Beginning October 9, 2019, through December 31, 2025, a partial sales and use tax exemption applies to eligible purchases and leases of zero-emission technology transit buses by the following qualifying purchasers:

  • City, county, or city and county, or
  • Transportation or transit district, or
  • Public agencies that provide transit service to the public
Eligible Buses Description
Articulated bus A 54-foot to 60-foot bus with two connected passenger compartments.
Bus A rubber-tire vehicle designed to transport passengers by road with a gross vehicle weight rating greater than 14,000 pounds.
Cutaway bus A vehicle in which a bus body designed to transport passengers is mounted on the chassis of a van or light- or medium- duty truck chassis, and that has a gross vehicle weight rating greater than 14,000 pounds, but not more than 26,000 pounds. A cutaway bus includes an original van or light- or medium- duty truck chassis that has been reinforced or extended. Accommodating some standing passengers does not disqualify a cutaway bus from being considered a transit bus for the purposes of this section.
Double-Decker bus A high-capacity bus that has two levels of seating, one over the other, connected by one or more stairways, of a height that is at least 13 feet, and carries between 40 to 80 people.
Over-The-Road bus A bus characterized by an elevated passenger deck located over a baggage compartment used for long-distance bus services or connecting outlying areas with central cities with limited stops.
Shuttle bus A commercial vehicle with a gross vehicle weight rating of 8,501 pounds or greater, sized Class 2b through Class 8, that transports passengers in a fixed destination route.
Transit bus An articulated bus, bus, cutaway bus, double-decker bus, over-the-road bus, shuttle bus, or trolley bus.
Trolley bus A rubber-tired, electrically powered passenger vehicle operated on city streets drawing power from overhead wires using trolley poles.

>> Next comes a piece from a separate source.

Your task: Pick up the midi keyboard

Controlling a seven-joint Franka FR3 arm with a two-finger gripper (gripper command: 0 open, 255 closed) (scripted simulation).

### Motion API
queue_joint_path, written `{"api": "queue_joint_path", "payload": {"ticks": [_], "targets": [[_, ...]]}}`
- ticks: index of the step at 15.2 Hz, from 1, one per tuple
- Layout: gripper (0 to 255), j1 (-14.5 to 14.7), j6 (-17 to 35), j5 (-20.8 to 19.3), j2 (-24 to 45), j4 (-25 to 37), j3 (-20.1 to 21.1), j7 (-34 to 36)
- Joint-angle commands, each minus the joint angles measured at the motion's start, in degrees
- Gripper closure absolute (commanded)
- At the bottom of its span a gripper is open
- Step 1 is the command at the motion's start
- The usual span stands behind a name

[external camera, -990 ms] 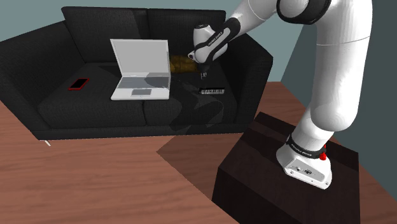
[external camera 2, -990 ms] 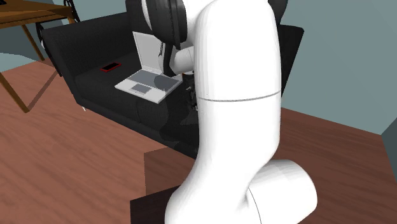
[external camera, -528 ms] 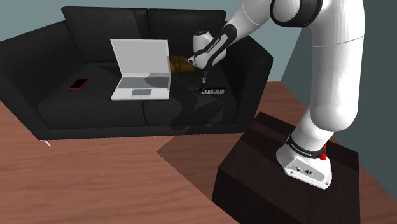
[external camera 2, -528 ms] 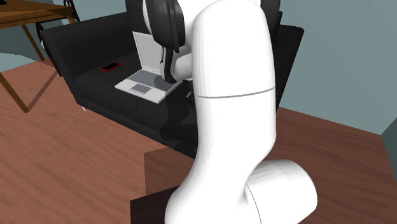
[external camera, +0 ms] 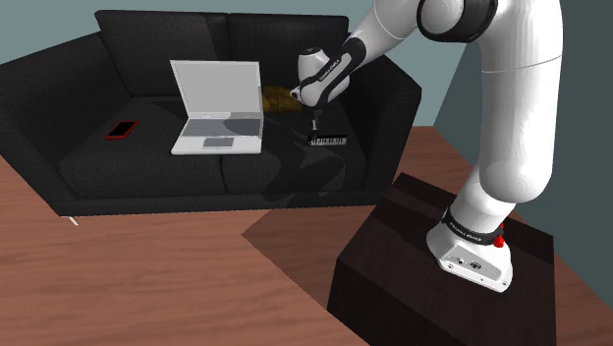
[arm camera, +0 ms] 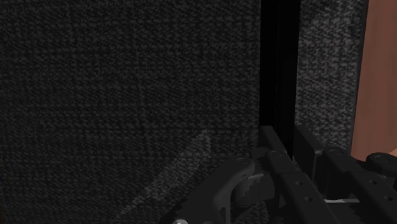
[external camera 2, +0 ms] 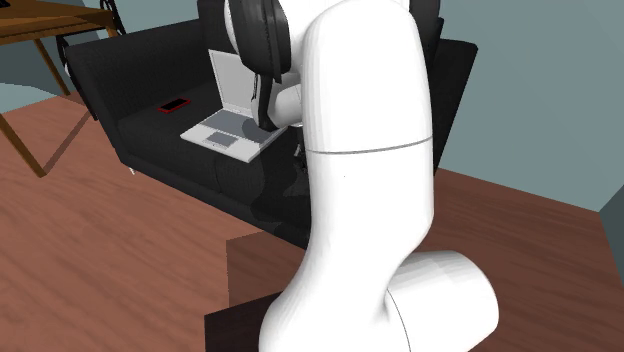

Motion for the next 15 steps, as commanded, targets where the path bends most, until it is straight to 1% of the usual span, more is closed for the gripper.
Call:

As a motor vehicle dealer, your sales of eligible buses to qualifying purchasers are subject to tax at a reduced rate of 3.3125 percent (7.25 percent current statewide tax rate less the 3.9375 percent partial exemption) plus any applicable district taxes. The reduced sales or use tax rate is applied to the total selling price of the vehicle before any incentives are applied.

To report your sales of eligible zero-emission technology buses on your sales and use tax return, report the total selling price in your total sales. You may claim a partial exemption for eligible sales of eligible buses to qualifying purchasers as a Zero-Emission Transit Bus deduction on your return.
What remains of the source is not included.